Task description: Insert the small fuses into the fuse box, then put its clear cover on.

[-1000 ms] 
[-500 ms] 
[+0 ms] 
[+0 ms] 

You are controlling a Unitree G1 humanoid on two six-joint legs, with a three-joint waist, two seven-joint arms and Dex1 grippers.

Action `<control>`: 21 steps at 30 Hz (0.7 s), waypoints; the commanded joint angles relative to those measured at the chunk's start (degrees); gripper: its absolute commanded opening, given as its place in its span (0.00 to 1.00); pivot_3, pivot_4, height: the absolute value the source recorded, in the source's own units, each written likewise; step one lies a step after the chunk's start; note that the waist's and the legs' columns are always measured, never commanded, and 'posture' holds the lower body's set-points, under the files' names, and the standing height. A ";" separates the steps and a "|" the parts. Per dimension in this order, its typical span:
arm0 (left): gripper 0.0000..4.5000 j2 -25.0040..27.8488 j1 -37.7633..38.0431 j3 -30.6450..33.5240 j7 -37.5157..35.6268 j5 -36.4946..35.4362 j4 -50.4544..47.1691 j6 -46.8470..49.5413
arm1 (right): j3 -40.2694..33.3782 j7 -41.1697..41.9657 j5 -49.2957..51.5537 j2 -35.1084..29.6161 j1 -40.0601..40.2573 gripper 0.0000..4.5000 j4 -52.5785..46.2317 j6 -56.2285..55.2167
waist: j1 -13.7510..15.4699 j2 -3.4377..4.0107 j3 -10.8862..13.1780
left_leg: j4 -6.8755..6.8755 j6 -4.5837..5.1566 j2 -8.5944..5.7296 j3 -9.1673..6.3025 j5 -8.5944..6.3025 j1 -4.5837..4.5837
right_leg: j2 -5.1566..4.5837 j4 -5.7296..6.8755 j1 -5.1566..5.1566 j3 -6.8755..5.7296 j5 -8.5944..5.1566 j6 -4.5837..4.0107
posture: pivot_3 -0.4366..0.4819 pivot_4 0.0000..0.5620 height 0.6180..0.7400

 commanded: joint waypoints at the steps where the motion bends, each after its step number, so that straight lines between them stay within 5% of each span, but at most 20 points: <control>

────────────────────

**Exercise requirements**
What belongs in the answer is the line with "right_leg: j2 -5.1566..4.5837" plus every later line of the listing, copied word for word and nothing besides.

**Answer section**
right_leg: j2 -5.1566..4.5837 j4 -5.7296..6.8755 j1 -5.1566..5.1566 j3 -6.8755..5.7296 j5 -8.5944..5.1566 j6 -4.5837..4.0107
posture: pivot_3 -0.4366..0.4819 pivot_4 0.0000..0.5620 height 0.6180..0.7400

 commanded: joint waypoints at the steps where the motion bends, each after its step number, so that straight lines between them stay within 5% of each span, but at most 20 points: <control>

This exercise is now complete.